But we weren't close and she never accepted why we weren't close. It had nothing to do with my birth parents. I think she wanted to blame it a lot on that, particularly my birth mom, because we were in relationship for 20 years. But she and I had differences and struggles even way before I ever reunited. And I wish it wasn't that way.
I don't come to this conversation. In fact, I've never come to this conversation before. This is the first time I've ever spoke of it directly publicly. But we struggled forever . For a long time, I didn't want it to be that way. I still wish it weren't that way. I wish it didn't have to be that way.
Just to give you illustration of just one example of what I'm saying regarding my birth parents being blamed, when my birth mother died, I was devastated. I was devastated on two levels, first of all, because we had been in a relationship for 20 years, and aside from not agreeing about my father, it was a really good relationship. And I was devastated that she passed away, and I was also devastated that she took his name to the grave. Absolutely devastated.

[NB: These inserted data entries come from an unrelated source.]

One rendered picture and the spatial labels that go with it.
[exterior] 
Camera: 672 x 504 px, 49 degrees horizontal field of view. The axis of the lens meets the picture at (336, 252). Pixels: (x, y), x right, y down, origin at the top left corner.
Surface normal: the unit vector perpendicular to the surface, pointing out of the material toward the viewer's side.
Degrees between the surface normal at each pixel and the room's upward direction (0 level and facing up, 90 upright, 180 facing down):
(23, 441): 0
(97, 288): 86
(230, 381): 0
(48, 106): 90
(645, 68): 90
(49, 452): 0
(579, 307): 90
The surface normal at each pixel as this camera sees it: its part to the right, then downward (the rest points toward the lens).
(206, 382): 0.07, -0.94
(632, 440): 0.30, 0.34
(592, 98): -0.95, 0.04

So I'm grieving that. And it hadn't even been hours. Hadn't even been hours that my birth, I mean, I think it might have been four or five hours that she passed away. And my adoptive mother... and I ignored the phone call because I just knew it was gonna be terrible and I was not ready to answer that phone in the distraught state that I was in....
Not that I would never have answered the phone, but in that moment it just, I needed time. I didn't answer the phone. And so then she followed up minutes later with an email. And like I said, it hadn't even been, you know, just hours since my birth mom had passed away.
And my mom's comment on the email was, I'm so sorry that she has passed. I know how much she meant to you. Maybe now that she's dead, we can spend some time together.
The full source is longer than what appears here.